Task Distribution

One of the most convenient and powerful tools that we have at TACC is Launcher. Launcher is a simple way to work through a list of single-node tasks. In addition to scheduling tasks on a single node, Launcher can also spawn tasks on other nodes allocated to the job (this is how you can really take advantage of TACC). This is good news for everyone that needs to complete a lot of work because every time you submit a job, your priority goes down. If you can bundle all of your work into one large job, you will not only complete a lot of work, you will optimize your scheduling priority.

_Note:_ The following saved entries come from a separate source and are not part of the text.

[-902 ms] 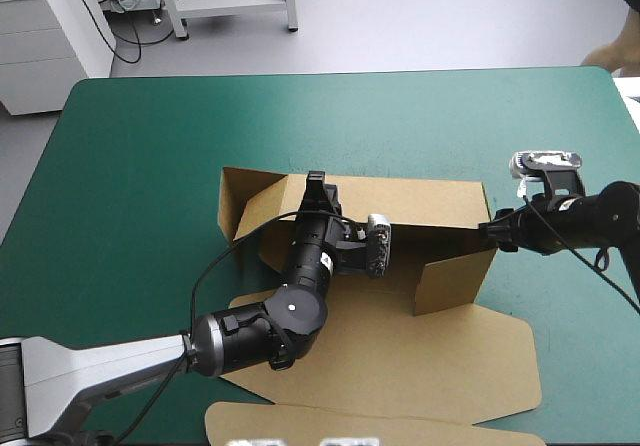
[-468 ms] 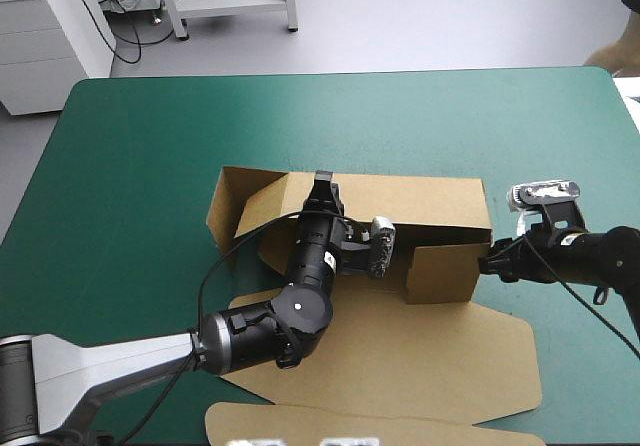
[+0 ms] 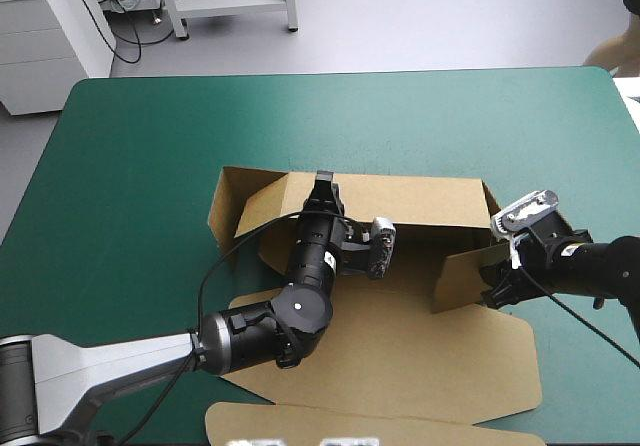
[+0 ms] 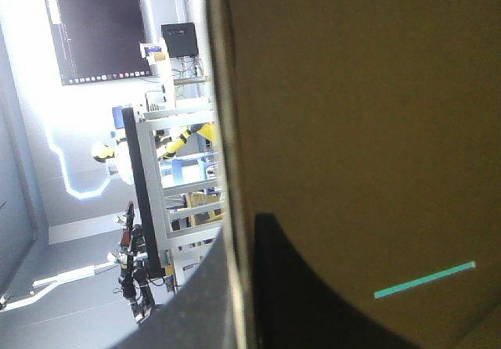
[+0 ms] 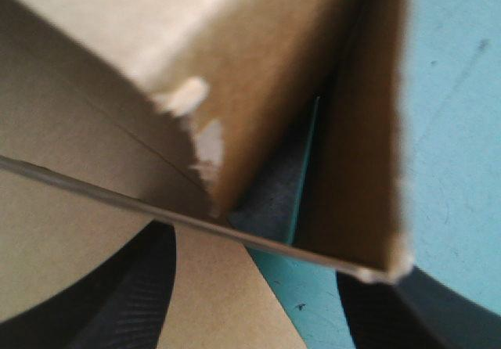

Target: Fold the box

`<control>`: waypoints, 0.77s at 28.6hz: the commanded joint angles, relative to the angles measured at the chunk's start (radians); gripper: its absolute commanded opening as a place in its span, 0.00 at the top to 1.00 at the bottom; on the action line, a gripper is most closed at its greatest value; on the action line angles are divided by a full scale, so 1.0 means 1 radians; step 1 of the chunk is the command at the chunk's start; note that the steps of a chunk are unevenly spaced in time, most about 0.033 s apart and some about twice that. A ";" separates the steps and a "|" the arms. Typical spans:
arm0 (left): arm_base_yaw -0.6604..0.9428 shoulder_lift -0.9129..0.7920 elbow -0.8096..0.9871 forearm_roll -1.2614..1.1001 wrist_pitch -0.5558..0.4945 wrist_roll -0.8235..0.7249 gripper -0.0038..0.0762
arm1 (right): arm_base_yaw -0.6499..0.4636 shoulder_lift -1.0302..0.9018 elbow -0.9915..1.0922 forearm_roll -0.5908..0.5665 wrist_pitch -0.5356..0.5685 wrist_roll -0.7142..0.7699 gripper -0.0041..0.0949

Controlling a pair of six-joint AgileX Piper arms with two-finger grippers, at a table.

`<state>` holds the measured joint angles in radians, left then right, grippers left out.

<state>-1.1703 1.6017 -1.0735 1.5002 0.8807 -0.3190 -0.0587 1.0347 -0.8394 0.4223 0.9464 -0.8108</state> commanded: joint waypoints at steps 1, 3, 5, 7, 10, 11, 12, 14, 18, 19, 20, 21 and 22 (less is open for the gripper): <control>-0.003 -0.018 -0.014 -0.066 -0.032 0.014 0.96 | -0.003 -0.018 -0.027 0.046 0.008 -0.082 0.40; -0.003 -0.018 -0.014 -0.066 -0.033 0.014 0.96 | -0.003 -0.015 -0.027 0.051 -0.012 -0.087 0.40; -0.003 -0.018 -0.014 -0.066 -0.039 0.014 0.96 | -0.003 -0.003 -0.027 0.068 -0.021 -0.109 0.40; -0.003 -0.018 -0.014 -0.063 -0.042 0.014 0.96 | -0.003 0.019 -0.027 0.105 -0.019 -0.147 0.40; -0.003 -0.018 -0.014 -0.063 -0.042 0.014 0.96 | -0.001 0.062 -0.014 0.220 -0.007 -0.238 0.40; -0.003 -0.018 -0.014 -0.063 -0.042 0.014 0.96 | -0.001 0.073 -0.012 0.265 0.001 -0.275 0.40; -0.003 -0.018 -0.014 -0.063 -0.042 0.014 0.96 | -0.001 0.083 -0.010 0.298 0.006 -0.294 0.40; -0.003 -0.018 -0.014 -0.063 -0.042 0.014 0.96 | -0.001 0.088 -0.010 0.328 -0.003 -0.295 0.40; -0.003 -0.018 -0.014 -0.063 -0.042 0.014 0.96 | -0.001 0.088 -0.010 0.329 -0.007 -0.281 0.40; -0.003 -0.018 -0.014 -0.063 -0.042 0.014 0.96 | -0.001 0.088 -0.010 0.329 -0.007 -0.251 0.40; -0.003 -0.018 -0.014 -0.063 -0.042 0.014 0.96 | -0.001 0.088 -0.010 0.329 -0.007 -0.240 0.40; -0.003 -0.018 -0.014 -0.063 -0.042 0.014 0.96 | -0.001 0.088 -0.010 0.329 -0.007 -0.238 0.40; -0.003 -0.018 -0.014 -0.063 -0.042 0.014 0.96 | -0.001 0.088 -0.010 0.322 -0.007 -0.238 0.40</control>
<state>-1.1703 1.6017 -1.0766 1.4921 0.8776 -0.3123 -0.0587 1.1343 -0.8241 0.6606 0.9512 -1.0514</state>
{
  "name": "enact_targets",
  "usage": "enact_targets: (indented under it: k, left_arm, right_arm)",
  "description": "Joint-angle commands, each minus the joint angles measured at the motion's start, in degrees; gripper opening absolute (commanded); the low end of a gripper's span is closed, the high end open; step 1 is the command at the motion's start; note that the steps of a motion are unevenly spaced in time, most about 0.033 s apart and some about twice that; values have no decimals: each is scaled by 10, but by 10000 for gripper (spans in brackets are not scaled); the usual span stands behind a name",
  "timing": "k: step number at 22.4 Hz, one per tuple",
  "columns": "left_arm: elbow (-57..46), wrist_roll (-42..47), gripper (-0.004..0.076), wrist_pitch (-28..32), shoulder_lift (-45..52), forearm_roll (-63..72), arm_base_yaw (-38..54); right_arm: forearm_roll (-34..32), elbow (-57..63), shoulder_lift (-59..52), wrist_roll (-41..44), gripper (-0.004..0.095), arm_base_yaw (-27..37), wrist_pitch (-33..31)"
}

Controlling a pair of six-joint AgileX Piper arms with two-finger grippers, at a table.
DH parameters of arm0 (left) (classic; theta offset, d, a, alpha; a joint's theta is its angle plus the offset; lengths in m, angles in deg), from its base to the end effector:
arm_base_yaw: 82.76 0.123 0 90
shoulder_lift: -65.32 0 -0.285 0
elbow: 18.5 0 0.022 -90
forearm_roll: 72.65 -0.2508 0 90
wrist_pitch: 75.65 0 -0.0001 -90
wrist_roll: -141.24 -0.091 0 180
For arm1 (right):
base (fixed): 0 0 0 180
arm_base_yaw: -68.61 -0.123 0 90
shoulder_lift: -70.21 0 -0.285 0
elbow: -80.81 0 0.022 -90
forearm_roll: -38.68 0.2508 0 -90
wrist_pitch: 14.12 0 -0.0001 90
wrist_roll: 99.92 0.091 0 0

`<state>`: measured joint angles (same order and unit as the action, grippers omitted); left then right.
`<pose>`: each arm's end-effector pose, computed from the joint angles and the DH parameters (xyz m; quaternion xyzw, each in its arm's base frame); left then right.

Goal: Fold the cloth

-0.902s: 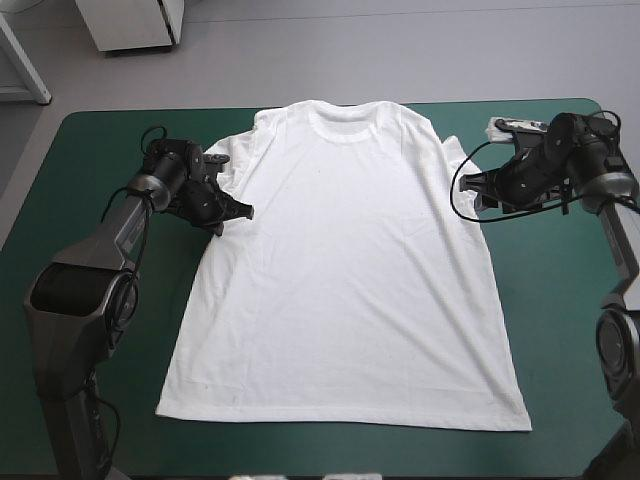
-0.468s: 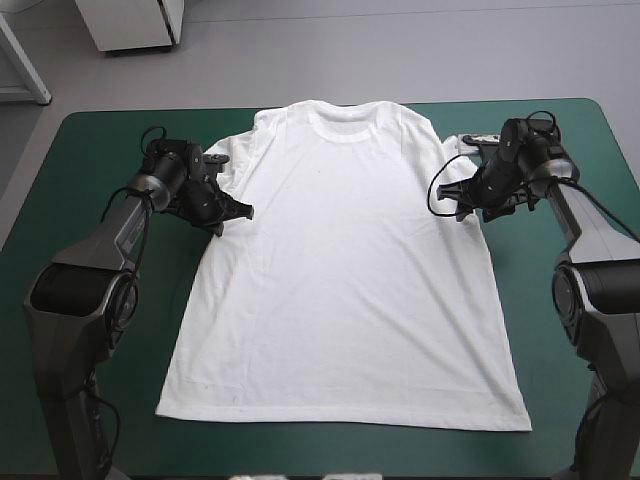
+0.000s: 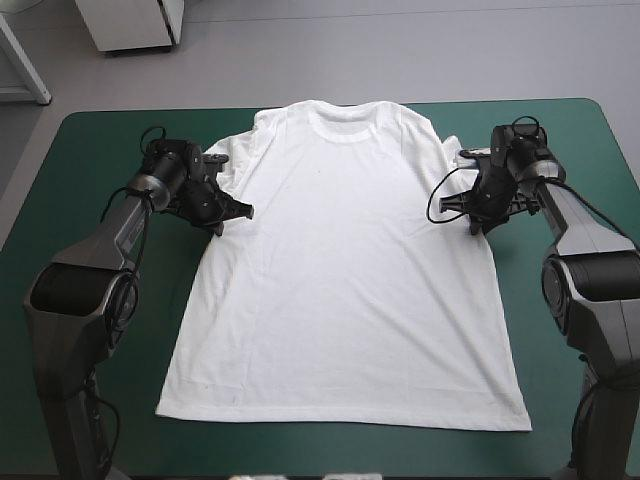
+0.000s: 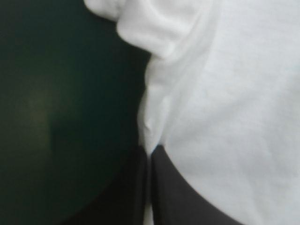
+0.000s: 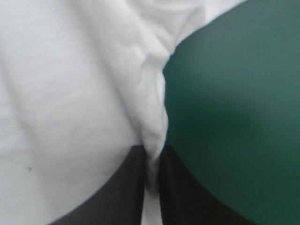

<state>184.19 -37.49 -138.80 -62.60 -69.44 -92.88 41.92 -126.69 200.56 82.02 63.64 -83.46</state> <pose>0.4335 -0.0820 0.2141 0.0667 0.9923 -0.0361 0.0981 0.4441 0.0435 0.2158 -0.0182 0.9971 0.0311 0.0663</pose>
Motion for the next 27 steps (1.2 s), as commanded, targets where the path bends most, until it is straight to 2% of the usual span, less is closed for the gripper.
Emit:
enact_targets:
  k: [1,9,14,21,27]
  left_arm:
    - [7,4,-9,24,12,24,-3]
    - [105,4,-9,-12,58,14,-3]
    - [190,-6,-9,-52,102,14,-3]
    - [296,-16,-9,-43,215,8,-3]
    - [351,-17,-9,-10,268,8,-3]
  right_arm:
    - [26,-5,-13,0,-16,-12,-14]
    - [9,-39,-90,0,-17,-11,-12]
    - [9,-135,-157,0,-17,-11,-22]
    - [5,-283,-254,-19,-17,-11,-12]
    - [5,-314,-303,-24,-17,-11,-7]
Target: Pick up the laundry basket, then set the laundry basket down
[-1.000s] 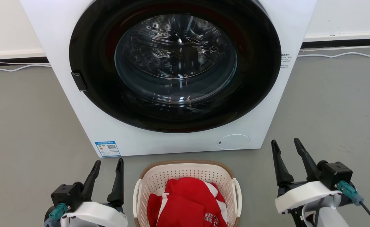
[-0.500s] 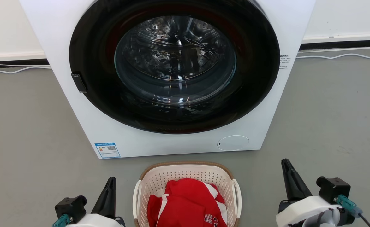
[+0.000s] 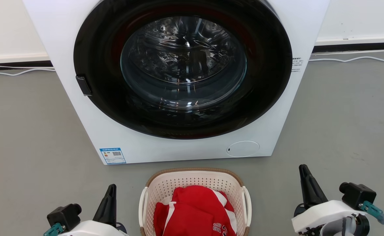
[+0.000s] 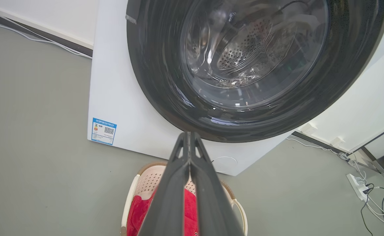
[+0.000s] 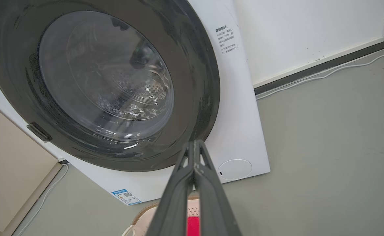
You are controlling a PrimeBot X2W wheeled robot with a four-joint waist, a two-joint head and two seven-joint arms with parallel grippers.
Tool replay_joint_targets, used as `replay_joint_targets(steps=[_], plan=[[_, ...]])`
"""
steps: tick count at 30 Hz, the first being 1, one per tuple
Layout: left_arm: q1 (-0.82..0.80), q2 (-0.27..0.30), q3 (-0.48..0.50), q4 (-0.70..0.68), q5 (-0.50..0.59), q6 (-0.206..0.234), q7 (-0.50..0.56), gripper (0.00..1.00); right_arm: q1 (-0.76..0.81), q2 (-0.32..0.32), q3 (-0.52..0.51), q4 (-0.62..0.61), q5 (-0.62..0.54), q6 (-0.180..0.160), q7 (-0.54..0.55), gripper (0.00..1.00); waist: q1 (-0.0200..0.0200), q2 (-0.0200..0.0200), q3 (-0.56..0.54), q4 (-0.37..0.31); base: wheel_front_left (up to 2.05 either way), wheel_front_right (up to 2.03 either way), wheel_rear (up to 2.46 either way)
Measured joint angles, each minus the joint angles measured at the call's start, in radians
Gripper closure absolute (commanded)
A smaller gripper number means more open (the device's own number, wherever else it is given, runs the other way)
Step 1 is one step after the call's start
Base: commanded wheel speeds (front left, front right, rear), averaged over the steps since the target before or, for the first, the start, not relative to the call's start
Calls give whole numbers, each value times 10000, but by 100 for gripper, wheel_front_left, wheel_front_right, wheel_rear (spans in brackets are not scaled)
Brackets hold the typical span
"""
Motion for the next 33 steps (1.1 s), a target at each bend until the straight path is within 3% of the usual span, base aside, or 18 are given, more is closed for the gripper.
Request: replay_joint_targets(steps=[33], plan=[[-50, 8, 334, -207, -3467, 0, 993, 100, 12, 4, -447, -516, 3777, 0, 924, 100, 0, 0, -48, 126, 0, 0, 0]])
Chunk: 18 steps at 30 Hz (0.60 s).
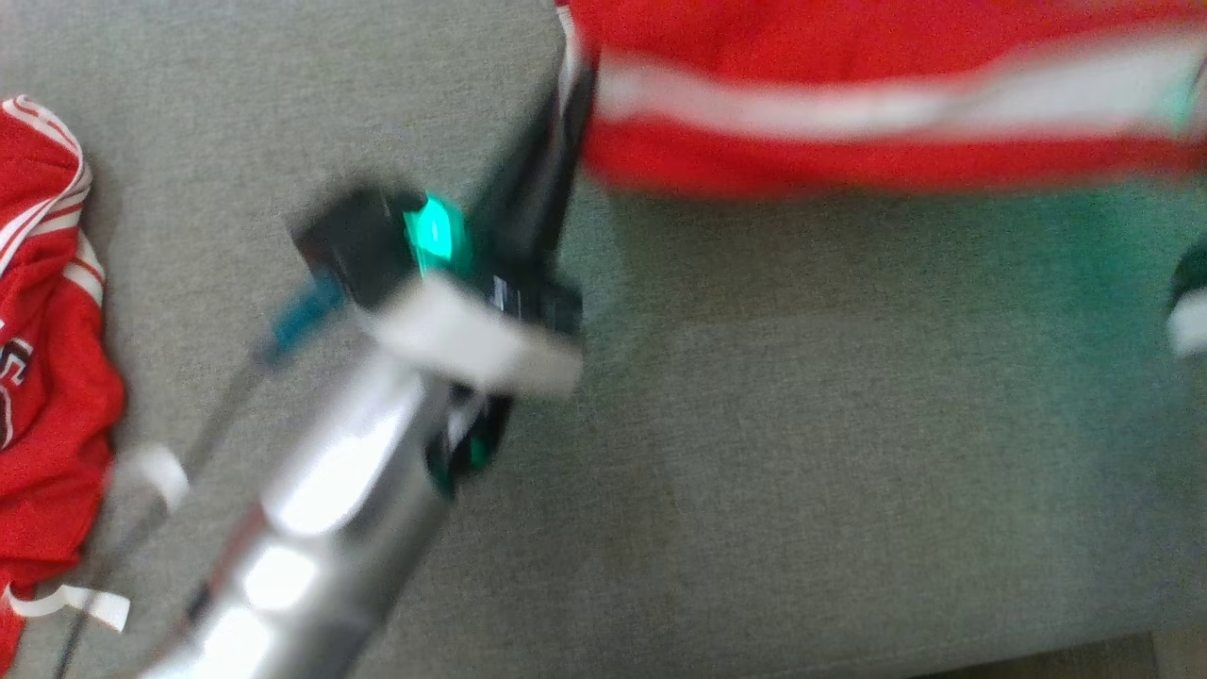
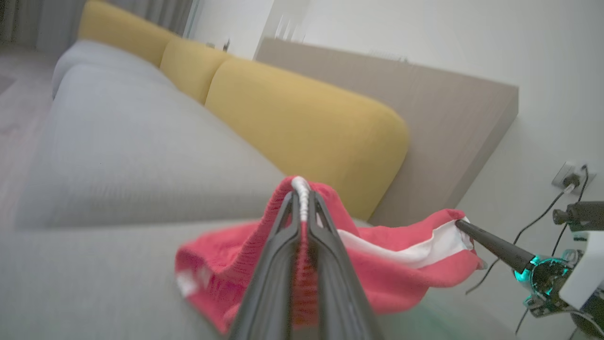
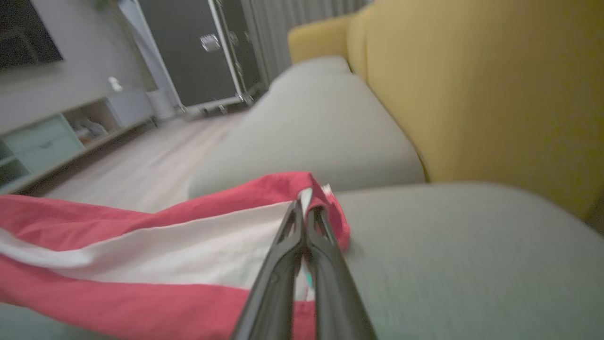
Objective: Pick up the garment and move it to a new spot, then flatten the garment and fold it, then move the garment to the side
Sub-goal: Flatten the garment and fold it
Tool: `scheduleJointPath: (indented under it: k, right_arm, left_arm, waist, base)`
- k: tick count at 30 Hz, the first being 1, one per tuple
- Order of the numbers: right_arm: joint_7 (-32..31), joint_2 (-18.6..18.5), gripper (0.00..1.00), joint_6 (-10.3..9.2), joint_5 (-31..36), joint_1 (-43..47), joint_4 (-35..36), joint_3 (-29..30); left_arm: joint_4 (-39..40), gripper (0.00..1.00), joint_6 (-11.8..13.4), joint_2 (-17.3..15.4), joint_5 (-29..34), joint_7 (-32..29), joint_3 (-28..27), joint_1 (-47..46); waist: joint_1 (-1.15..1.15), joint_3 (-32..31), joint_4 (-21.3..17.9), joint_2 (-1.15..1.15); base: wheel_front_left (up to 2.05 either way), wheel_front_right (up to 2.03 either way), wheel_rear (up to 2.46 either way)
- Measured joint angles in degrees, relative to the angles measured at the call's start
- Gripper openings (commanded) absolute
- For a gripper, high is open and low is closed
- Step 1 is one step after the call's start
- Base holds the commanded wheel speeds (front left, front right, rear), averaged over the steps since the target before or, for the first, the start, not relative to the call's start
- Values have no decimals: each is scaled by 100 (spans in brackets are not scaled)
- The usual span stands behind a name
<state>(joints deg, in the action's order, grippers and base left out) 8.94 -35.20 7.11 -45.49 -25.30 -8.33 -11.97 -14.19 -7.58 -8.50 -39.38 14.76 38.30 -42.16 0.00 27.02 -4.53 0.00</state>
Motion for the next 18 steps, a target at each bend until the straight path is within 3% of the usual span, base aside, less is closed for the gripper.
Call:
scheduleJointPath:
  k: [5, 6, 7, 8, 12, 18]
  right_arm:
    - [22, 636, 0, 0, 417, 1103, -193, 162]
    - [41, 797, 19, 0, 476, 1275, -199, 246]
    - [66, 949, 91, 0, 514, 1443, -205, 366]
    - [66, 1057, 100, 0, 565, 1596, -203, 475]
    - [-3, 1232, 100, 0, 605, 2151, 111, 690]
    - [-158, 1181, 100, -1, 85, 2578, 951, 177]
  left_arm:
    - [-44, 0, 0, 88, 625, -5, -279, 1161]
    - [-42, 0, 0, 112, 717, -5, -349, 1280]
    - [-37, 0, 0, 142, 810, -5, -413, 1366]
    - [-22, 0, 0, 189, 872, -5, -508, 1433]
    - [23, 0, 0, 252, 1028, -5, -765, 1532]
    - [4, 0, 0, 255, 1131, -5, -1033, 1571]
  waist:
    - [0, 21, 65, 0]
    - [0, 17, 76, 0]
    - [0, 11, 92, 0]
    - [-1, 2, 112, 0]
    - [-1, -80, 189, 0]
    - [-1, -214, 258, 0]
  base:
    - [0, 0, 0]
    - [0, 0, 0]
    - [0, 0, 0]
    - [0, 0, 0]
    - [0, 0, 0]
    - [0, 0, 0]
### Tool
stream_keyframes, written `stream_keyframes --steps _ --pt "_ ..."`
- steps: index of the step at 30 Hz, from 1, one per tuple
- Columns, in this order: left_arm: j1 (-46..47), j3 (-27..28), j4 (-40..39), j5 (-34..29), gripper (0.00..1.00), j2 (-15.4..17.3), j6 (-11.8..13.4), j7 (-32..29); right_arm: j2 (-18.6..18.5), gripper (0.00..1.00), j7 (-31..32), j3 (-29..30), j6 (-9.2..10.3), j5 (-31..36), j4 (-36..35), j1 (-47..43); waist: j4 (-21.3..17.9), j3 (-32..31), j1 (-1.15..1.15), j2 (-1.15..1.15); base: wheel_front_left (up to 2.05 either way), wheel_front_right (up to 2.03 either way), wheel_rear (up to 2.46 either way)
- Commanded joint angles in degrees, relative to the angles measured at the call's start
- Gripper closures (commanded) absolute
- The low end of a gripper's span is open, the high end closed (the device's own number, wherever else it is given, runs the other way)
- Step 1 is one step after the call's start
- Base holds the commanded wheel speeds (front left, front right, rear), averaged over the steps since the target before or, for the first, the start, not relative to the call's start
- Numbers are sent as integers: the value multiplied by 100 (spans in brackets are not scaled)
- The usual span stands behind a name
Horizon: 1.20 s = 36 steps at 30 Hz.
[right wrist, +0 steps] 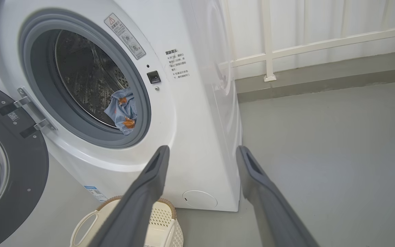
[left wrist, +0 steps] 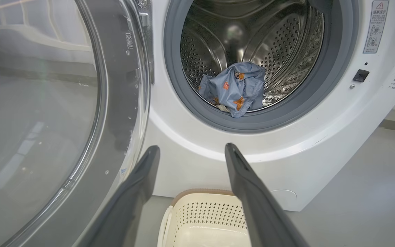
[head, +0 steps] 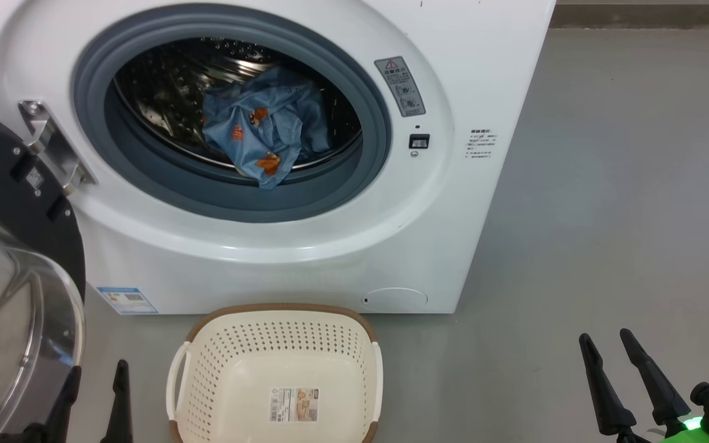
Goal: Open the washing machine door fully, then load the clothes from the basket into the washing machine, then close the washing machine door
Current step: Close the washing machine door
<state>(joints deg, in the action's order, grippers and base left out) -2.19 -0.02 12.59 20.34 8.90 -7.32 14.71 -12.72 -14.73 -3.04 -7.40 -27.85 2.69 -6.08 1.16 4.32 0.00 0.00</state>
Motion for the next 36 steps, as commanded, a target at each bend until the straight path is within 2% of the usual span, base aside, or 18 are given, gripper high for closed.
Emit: stream_keyframes --steps 1,20,36 --pt "126 205 -122 -20 0 105 -17 29 -119 0 -27 -110 -9 -6 -151 -5 10 7 0 0 -85 85 0" --pt "137 132 -239 106 0 184 -17 29 -92 0 -27 -99 -9 7 -163 18 45 28 0 0 -152 152 0" --pt "192 174 -247 48 0 127 -17 29 -100 0 -27 -116 -9 12 -157 104 117 55 0 0 -19 19 0"
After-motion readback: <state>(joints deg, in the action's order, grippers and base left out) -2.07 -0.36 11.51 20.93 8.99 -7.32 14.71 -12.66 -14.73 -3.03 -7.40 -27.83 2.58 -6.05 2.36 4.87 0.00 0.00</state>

Launcher works through a text file and executes each line as a separate task. Inside each line

Output can be piped
Commands can be chained
if/else works
Your original environment is preserved

Lets begin by making a program that writes the task ID and the hostname it was run from.

for task in {1..10}
do
        echo "echo \"This is task-${task} on \$(hostname)\""
done

Notice that we escape the inside double-quote with a slash (\"). If all the quotes are correct, your output should look like

echo "This is task-1 on $HOSTNAME"
...
echo "This is task-10 on $HOSTNAME"

$HOSTNAME will resolve when the commands are run again. Now, redirect this to a file called commandList so we can run it with launcher.

for task in {1..10}
do
        echo "echo \"This is task-${task} on \$(hostname)\""
done > commandList

Single node tasks

We can turn this into a launcher job by creating the SLURM submission script launcher_test_single.sh

#!/bin/bash
#SBATCH -J test_launcher
#SBATCH -o test_launcher.%j.o
#SBATCH -e test_launcher.%j.e
#SBATCH -p skx-normal
#SBATCH --mail-user=email@server.com
#SBATCH --mail-type=begin
#SBATCH --mail-type=end
#SBATCH -t 2:00:00
#SBATCH -A TRAINING-OPEN
#SBATCH -N 1
#SBATCH -n 1

module load launcher

for task in {1..10}; do
        echo "echo \"This is task-${task} on \$(hostname)\""
done > commandList

export LAUNCHER_PLUGIN_DIR=${LAUNCHER_DIR}/plugins
export LAUNCHER_RMI=SLURM
export LAUNCHER_JOB_FILE=commandList

$LAUNCHER_DIR/paramrun

You can also copy this file

$ cp /work/03076/gzynda/stampede2/ctls-public/launcher_test_single.sh .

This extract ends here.